My
father had come to America to make a living. America, which was free and
fair and kind, must presently yield him what he sought. I had come to
America to see a new world, and I followed my own ends with the utmost
assiduity; only, as I ran out to explore, I would look back to see if my
house were in order behind me--if my family still kept its head above
water.
In after years, when I passed as an American among Americans, if I was
suddenly made aware of the past that lay forgotten,--if a letter from
Russia, or a paragraph in the newspaper, or a conversation overheard in
the street-car, suddenly reminded me of what I might have been,--I
thought it miracle enough that I, Mashke, the granddaughter of Raphael
the Russian, born to a humble destiny, should be at home in an American
metropolis, be free to fashion my own life, and should dream my dreams
in English phrases.
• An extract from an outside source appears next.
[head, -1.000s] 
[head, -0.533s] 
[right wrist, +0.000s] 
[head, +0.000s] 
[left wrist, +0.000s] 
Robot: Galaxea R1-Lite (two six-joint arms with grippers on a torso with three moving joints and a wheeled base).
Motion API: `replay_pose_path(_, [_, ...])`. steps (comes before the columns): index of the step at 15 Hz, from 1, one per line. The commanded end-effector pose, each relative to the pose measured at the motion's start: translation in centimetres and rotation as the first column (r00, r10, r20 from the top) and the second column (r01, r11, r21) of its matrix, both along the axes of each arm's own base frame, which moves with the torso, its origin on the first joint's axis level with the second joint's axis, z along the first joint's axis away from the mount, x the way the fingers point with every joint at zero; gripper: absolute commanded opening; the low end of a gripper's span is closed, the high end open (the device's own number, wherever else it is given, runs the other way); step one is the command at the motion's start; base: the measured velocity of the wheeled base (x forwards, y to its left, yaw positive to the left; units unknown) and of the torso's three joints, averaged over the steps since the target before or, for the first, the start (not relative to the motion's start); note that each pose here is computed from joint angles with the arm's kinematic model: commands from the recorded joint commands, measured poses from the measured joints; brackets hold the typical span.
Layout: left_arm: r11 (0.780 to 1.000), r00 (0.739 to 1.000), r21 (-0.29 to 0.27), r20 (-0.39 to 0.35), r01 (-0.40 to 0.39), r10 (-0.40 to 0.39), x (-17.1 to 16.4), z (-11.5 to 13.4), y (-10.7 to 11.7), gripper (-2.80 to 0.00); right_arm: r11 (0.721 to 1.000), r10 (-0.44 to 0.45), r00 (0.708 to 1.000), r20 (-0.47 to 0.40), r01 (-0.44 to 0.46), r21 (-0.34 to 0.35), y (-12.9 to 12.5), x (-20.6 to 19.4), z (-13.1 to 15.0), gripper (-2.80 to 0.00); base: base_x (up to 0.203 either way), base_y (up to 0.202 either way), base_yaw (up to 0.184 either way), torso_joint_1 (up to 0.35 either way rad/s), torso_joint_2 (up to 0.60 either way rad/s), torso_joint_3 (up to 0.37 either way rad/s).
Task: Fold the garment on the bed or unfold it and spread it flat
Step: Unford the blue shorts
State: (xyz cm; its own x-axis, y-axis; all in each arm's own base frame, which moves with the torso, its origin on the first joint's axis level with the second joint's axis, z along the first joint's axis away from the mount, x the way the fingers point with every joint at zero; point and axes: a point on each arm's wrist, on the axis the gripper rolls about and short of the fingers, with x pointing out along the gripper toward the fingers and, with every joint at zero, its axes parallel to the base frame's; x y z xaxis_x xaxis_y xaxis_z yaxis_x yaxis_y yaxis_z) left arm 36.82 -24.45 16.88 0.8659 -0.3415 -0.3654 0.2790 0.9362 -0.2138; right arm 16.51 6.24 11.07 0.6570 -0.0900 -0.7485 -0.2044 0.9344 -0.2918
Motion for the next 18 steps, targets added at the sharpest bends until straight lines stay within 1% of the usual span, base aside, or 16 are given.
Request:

But in the beginning my admiration was spent on more
concrete embodiments of the splendors of America; such as fine houses,
gay shops, electric engines and apparatus, public buildings,
illuminations, and parades. My early letters to my Russian friends were
filled with boastful descriptions of these glories of my new country. No
native citizen of Chelsea took such pride and delight in its
institutions as I did. It required no fife and drum corps, no Fourth of
July procession, to set me tingling with patriotism. Even the common
agents and instruments of municipal life, such as the letter carrier and
the fire engines, I regarded with a measure of respect.